Is the Holy Spirit a Third Person?

It is completely misleading to read into the Bible a third Person, the Holy Spirit. "The spirit of Elijah" (Luke 1:17) is not a different person from Elijah. Nor is "the Spirit of God" a different person from the Father. The Holy Spirit is the operational presence of the mind and influence of God as well as His character. It is God extended to His creation.

  • "Although this spirit is often described in personal terms, it seems quite clear that the sacred writers [of the Hebrew Scriptures] never conceived or presented this spirit as a distinct person" (Edmund Fortman, The Triune God, p. 9).
  • "Nowhere in the Old Testament do we find any clear indication of a Third Person" (The Catholic Encyclopedia, 1912, Vol. 15, p. 49).
  • "The Jews never regarded the spirit as a person; nor is there any solid evidence that any Old Testament writer held this view…The Holy Spirit is usually presented in the Synoptic gospels (Matt., Mark, Luke) and in Acts as a divine force or power" (Edmund Fortman, The Triune God, pp. 6, 15).

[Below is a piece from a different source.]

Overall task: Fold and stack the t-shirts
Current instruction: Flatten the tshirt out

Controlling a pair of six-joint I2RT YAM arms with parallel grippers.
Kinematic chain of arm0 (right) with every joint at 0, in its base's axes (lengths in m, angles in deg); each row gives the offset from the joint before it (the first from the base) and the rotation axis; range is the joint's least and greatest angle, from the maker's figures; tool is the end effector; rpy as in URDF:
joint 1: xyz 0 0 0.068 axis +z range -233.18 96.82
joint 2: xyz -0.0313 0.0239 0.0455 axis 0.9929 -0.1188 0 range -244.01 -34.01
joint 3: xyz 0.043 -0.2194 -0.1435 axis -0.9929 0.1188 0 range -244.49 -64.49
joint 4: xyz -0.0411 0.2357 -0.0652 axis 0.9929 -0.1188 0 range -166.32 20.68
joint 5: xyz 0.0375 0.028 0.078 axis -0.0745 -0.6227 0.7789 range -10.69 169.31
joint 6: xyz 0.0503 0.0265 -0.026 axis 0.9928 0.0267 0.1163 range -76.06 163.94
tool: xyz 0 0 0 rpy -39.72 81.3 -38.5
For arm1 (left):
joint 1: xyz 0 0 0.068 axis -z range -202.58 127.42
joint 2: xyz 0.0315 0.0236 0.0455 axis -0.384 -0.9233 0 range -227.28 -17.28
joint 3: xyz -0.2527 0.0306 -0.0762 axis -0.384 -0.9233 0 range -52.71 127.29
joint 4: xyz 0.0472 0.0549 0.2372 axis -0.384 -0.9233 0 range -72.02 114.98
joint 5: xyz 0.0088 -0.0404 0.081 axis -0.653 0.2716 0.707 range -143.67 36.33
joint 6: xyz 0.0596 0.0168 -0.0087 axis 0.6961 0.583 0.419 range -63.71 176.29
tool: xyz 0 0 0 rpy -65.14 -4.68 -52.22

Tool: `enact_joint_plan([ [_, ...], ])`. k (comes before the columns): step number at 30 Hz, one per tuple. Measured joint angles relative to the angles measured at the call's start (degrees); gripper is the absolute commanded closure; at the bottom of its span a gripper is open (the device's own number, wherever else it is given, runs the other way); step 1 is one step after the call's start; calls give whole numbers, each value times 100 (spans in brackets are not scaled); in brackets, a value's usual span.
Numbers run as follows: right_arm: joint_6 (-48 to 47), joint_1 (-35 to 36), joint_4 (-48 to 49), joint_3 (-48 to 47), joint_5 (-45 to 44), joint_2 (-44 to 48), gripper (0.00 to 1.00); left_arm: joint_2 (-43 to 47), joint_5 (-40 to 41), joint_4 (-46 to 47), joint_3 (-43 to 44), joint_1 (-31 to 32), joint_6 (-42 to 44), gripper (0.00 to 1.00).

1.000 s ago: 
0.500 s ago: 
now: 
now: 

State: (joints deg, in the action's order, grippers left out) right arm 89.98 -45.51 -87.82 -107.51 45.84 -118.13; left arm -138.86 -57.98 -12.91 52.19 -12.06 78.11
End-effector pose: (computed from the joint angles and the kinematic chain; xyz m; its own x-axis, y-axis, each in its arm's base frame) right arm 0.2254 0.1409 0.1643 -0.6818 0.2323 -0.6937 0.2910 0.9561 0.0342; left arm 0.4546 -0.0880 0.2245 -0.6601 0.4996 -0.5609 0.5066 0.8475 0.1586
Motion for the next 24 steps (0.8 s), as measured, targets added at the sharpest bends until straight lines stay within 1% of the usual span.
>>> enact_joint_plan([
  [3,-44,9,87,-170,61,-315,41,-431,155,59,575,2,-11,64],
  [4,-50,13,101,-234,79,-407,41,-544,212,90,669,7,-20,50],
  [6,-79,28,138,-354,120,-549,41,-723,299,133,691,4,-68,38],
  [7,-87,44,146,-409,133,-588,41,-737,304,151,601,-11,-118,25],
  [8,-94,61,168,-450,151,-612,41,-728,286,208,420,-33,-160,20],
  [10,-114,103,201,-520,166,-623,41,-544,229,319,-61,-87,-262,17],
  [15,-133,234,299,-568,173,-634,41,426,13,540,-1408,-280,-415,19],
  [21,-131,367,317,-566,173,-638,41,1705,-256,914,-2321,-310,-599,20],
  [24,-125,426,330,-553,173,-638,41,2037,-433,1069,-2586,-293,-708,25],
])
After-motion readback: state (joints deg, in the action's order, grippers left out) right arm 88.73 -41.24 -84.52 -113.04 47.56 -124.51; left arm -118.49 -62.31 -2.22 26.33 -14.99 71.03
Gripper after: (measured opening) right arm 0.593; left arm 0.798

  • "The Old Testament clearly does not envisage God’s spirit as a person…God’s spirit is simply God’s power. If it is sometimes represented as being distinct from God, it is because the breath of Yahweh acts exteriorly…The majority of New Testament texts reveal God’s spirit as something, not someone; this is especially seen in the parallelism between the spirit and the power of God" (New Catholic Encyclopedia, 1967, Vol. 13, pp. 574, 575).
  • "On the whole the New Testament, like the Old, speaks of the spirit as a divine energy or power" (W.E. Addis and Thomas Arnold, A Catholic Dictionary, 1960, p. 810).

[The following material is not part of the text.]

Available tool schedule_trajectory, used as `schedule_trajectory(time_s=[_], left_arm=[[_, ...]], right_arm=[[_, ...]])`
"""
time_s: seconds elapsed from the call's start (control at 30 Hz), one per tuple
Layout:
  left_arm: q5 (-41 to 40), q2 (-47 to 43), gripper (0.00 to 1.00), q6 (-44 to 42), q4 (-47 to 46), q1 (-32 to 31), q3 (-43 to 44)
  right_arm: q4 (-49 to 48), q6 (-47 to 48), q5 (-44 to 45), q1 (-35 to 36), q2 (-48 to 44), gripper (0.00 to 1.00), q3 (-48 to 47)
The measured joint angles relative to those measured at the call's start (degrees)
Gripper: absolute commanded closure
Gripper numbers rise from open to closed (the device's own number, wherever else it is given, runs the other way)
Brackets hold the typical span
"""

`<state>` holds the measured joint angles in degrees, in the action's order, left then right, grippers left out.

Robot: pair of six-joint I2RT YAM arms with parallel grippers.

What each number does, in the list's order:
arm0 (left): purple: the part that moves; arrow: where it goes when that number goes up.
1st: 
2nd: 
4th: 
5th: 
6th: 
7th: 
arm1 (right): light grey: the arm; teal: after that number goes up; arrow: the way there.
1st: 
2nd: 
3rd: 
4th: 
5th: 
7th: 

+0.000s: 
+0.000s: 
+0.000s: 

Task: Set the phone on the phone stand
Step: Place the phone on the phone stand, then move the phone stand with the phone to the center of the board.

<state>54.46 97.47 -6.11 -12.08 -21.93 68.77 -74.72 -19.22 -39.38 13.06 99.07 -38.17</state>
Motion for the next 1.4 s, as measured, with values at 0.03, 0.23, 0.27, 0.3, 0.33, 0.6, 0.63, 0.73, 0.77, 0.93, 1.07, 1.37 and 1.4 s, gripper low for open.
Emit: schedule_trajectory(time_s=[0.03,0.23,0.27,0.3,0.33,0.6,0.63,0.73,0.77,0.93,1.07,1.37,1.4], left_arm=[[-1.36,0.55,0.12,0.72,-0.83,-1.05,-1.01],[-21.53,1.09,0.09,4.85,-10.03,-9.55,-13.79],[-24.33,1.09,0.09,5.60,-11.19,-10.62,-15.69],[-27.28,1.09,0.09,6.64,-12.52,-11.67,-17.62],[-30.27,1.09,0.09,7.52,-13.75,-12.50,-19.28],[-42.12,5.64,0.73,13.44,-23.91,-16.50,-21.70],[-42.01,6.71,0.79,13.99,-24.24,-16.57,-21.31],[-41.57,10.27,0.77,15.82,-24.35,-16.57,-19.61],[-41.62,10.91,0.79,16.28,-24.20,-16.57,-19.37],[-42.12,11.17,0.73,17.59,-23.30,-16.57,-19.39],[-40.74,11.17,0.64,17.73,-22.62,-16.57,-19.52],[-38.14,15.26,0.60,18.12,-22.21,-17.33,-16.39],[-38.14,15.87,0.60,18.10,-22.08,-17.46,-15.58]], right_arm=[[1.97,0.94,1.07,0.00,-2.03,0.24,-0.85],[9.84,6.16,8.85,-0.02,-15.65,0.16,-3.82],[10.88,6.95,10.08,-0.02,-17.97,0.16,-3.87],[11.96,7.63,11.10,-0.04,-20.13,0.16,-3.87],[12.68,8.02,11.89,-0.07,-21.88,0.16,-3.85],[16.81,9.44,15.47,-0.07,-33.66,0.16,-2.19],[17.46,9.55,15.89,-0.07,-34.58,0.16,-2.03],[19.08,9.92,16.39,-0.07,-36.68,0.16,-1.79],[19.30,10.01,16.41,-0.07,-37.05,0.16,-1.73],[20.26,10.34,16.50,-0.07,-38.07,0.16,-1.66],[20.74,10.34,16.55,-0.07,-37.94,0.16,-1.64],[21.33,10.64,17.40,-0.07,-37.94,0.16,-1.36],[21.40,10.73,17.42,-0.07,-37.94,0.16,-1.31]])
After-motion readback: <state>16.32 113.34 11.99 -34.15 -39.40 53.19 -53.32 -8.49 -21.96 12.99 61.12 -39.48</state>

  • "The third Person was asserted at a Council of Alexandria in 362...and finally by the Council of Constantinople of 381" (A Catholic Dictionary, p. 812).
  • "[Matt. 28:19] proves only that there are the three subjects named,...but it does not prove, by itself, that all the three belong necessarily to the divine nature, and possess equal divine honor…This text, taken by itself, would not prove decisively either the personality of the three subjects mentioned, or their equality or divinity" (McClintock and Strong, Cyclopedia of Biblical, Theological and Ecclesiastical Literature, 1987, Vol. X, p. 552).

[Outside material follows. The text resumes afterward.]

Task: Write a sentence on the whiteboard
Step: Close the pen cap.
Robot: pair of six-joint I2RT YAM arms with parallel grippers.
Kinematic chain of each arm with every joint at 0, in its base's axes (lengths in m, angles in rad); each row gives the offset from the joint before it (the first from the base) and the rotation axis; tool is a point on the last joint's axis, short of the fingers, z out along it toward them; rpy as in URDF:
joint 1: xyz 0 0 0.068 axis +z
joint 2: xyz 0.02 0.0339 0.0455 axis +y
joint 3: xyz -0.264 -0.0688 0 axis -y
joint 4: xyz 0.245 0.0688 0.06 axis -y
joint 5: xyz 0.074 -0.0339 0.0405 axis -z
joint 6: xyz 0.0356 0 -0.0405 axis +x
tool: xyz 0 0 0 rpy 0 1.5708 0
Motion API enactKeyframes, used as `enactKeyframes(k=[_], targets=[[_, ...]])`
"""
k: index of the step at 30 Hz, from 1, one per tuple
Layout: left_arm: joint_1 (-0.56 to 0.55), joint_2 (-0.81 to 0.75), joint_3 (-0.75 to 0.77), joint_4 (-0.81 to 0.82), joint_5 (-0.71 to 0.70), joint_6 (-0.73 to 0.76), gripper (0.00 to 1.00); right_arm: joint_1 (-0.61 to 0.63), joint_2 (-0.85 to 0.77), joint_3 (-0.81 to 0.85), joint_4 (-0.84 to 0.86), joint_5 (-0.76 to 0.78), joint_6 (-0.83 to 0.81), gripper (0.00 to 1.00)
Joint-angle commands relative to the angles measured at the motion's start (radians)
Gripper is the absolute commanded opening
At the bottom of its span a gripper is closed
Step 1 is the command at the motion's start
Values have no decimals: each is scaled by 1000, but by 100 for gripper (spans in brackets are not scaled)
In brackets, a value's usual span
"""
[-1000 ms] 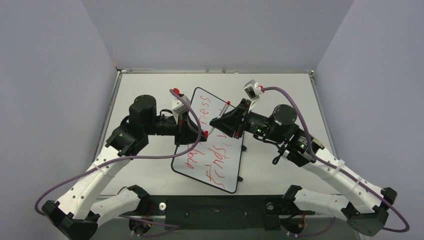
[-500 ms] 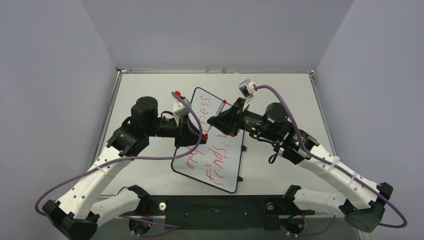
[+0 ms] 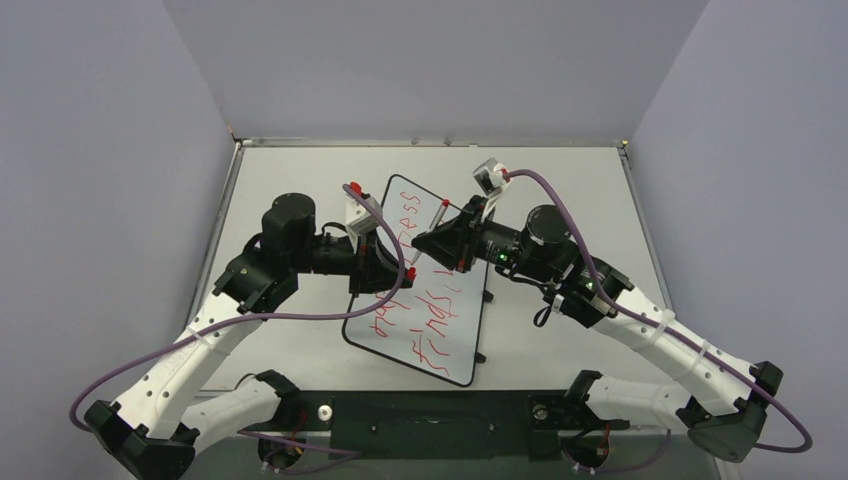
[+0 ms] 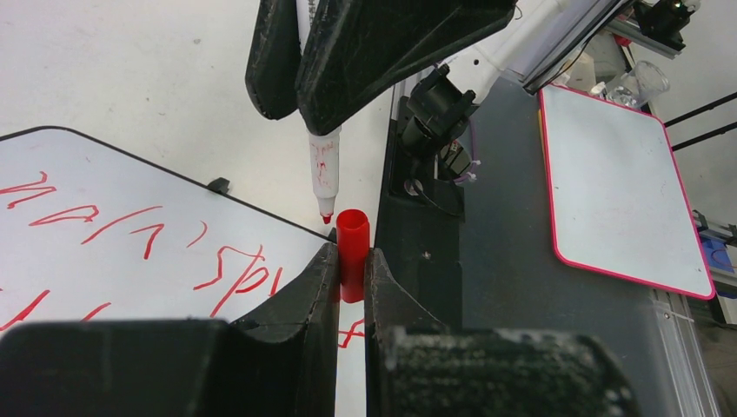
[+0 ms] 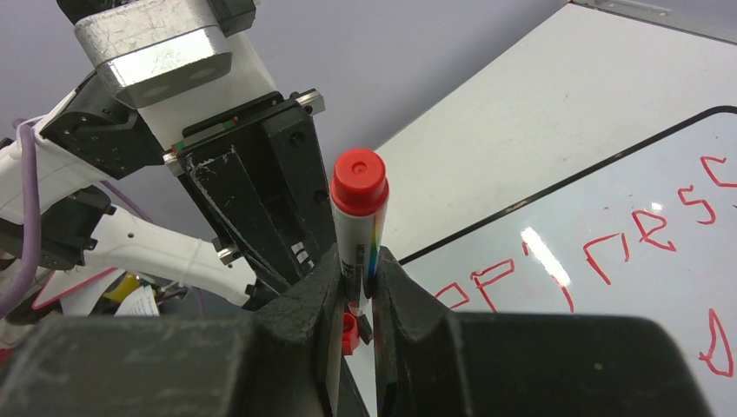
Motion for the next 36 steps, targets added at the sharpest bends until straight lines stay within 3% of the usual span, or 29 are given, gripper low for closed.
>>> enactKeyframes(k=[1,36], targets=[[-5,-8,7,-6,2,27,0,8,-14,16,49,4,12,0],[-4,-7,17,-7,-34,27,0,44,-13,-47,67,-6,47,0]])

Is the Trinity in the Old Testament?

  • "There is in the Old Testament no indication of distinctions in the Godhead; it is an anachronism to find either the doctrine of the Incarnation or that of the Trinity in its pages" ("God," Encyclopedia of Religion and Ethics, Vol. 6, p. 254).
  • "Theologians today are in agreement that the Hebrew Bible does not contain a doctrine of the Trinity" (The Encyclopedia of Religion, ed. Mircea Eliade, Macmillan Publishing Company, 1987, Vol. 15, p. 54).
  • "The doctrine of the Trinity is not taught in the Old Testament" (New Catholic Encyclopedia, 1967, Vol. XIV, p. 306).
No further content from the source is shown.